As a montage plays of multiple stations discussing the Brady story, the original owner is being sentenced to execution on death row and is unable to claim his winnings. Since he is not able to find the original owner, Mike decides to donate the money to charity, which attracts the attention of the President of the United States, President Randolph. President Randolph then invites him to a press conference where the president is asked about his dealings with an oil drilling company that has been abusing the environment. President Randolph insists that he has never had any dealing with the company and swears to resign if he is disproven. The press then asks who will be his running mate and Carol suggests Mike. President Randolph agrees to pick Mike as his running mate and they are shown to win the election. However, just before the President and Mike are to be sworn in, evidence reveals that President Randolph has made dealings with the oil company and is thus forced to resign which makes Mike the new president.
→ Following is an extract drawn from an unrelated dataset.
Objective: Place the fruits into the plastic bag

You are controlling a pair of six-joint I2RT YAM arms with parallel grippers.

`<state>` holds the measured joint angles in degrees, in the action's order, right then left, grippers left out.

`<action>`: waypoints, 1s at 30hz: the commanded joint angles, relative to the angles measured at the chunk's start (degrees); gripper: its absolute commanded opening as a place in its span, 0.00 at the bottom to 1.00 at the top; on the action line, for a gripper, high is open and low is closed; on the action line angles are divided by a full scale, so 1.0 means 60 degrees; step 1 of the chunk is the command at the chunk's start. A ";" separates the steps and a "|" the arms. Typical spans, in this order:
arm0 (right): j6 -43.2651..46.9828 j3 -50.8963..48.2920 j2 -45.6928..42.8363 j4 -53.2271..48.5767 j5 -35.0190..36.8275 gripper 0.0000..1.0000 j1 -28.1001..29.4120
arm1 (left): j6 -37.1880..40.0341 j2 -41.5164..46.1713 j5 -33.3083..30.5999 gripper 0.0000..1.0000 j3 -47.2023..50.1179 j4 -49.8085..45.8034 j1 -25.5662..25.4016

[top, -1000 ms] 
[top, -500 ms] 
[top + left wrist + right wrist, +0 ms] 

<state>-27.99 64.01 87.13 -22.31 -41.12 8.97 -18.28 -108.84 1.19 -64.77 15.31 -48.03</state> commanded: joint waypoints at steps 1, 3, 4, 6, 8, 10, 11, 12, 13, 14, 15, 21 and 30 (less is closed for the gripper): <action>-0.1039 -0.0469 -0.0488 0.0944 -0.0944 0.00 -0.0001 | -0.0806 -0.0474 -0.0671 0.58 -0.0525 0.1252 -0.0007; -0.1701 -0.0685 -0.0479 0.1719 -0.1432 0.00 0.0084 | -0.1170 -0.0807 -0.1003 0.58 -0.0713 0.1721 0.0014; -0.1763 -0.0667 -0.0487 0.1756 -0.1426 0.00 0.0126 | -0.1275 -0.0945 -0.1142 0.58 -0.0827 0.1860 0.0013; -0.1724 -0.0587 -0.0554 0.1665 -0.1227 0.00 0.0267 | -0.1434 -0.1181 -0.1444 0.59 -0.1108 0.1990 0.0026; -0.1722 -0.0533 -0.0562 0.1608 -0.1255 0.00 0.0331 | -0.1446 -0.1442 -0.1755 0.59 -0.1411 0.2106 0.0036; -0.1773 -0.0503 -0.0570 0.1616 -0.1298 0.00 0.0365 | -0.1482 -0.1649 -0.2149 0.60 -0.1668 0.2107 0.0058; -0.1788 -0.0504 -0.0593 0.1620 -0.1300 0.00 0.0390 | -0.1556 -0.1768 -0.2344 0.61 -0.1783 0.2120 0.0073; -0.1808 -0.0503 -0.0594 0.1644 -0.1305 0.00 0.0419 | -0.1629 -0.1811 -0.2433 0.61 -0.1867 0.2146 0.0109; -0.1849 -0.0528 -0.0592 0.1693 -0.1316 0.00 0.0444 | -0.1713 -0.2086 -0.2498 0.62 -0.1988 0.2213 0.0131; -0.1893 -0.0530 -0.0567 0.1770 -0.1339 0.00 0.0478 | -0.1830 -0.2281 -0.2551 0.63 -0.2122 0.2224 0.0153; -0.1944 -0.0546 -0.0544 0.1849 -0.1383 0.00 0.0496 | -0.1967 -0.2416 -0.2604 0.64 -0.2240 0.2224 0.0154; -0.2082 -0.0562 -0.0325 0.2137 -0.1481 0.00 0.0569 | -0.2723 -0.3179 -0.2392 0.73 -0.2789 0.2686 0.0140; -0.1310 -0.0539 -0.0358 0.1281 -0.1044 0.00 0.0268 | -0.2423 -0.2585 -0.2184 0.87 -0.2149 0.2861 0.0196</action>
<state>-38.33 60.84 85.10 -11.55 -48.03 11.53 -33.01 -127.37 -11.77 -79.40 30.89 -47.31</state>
Mike then needs to select a new Vice President, and he picks Carol. He asks Congress for permission to appoint her and initially, the Speaker of the House, Sal Astor, is skeptical of Carol's abilities but she wins Congress over with a song and dance number. Mike settles in nicely as president and pushes to make the country even better without playing petty politics. Meanwhile, Veronica Dotwebb grumbles to Astor that he should be president and the two plot to overthrow Mike and Carol by ruining their image. Greg develops a crush on Veronica and she exploits him to divulge any useful information on his family. The Bradys are good and innocent but Veronica manages to spin their most innocuous moments into huge scandals. She claims Mike is still involved with a woman from his past; Carol is accused of being a radical hippie when she protested the destruction of a park; Marcia is called promiscuous because she wrote about a fictional erotic encounter with Desi Arnaz Jr. in her diary; Greg is accused of underage smoking because a cigarettes were found in his coat; Peter is accused of bribery for getting a better grade after he complimented his teacher; Jan is accused of cheating for getting a better grade on an essay; and Alice is accused of drugging the food so the Bradys stay happy all the time. Although this plan garners significant news coverage, it is not enough to impeach the Bradys. Veronica and Sal devise a second plan to trick Mike Brady into informing the public that a world-ending asteroid is about to hit Earth. They succeed by switching a report from NASA regarding data from a space probe with Peter's science project.

Mike addresses the public telling them he received a report from NASA that confirms a massive meteor is on a course and will cause global devastation. The Bradys are then transported to a secret bunker underneath the White House that will protect them from the ensuing danger. Sal Astor then seizes the opportunity to take power by calling an official press conference as acting president and mocks Mike Brady for falling for the hoax. Embarrassed, the public demands Mike's impeachment, but Cindy informs the family that she saw Sal switching the documents. The Bradys break out of the bunker and interrupt the press conference to tell the truth. Mike then addresses the public saying they deserve to know the truth, and goes on to start telling the story of the lottery ticket and how he got to be president.

==Cast==
- Gary Cole as Mike Brady
- Shelley Long as Carol Brady
- Chad Doreck as Greg Brady
- Autumn Reeser as Marcia Brady
- Blake Foster as Peter Brady
- Ashley Drane as Jan Brady
- Max Morrow as Bobby Brady
- Sofia Vassilieva as Cindy Brady
- Tannis Burnett as Alice Nelson
- Saul Rubinek as Sal Astor
- Reagan Pasternak as Veronica Dotwebb
- Dave Nichols as President Lawrence Randolph

==Reception==
The film was negatively received. Patrick Naugle of DVD Verdict called it "a pale imitation of the two previous films" and said that the television movie lacked the creative wit and humor of the two feature films.

The film was watched by 3.37 million viewers in its original broadcast.

==Home media==
The Brady Bunch in the White House was first released on DVD in 2004, in 2011 as part of the A Brady Bunch of Movies collection and again in 2019 as part of The Brady-est Brady Bunch TV & Movie Collection.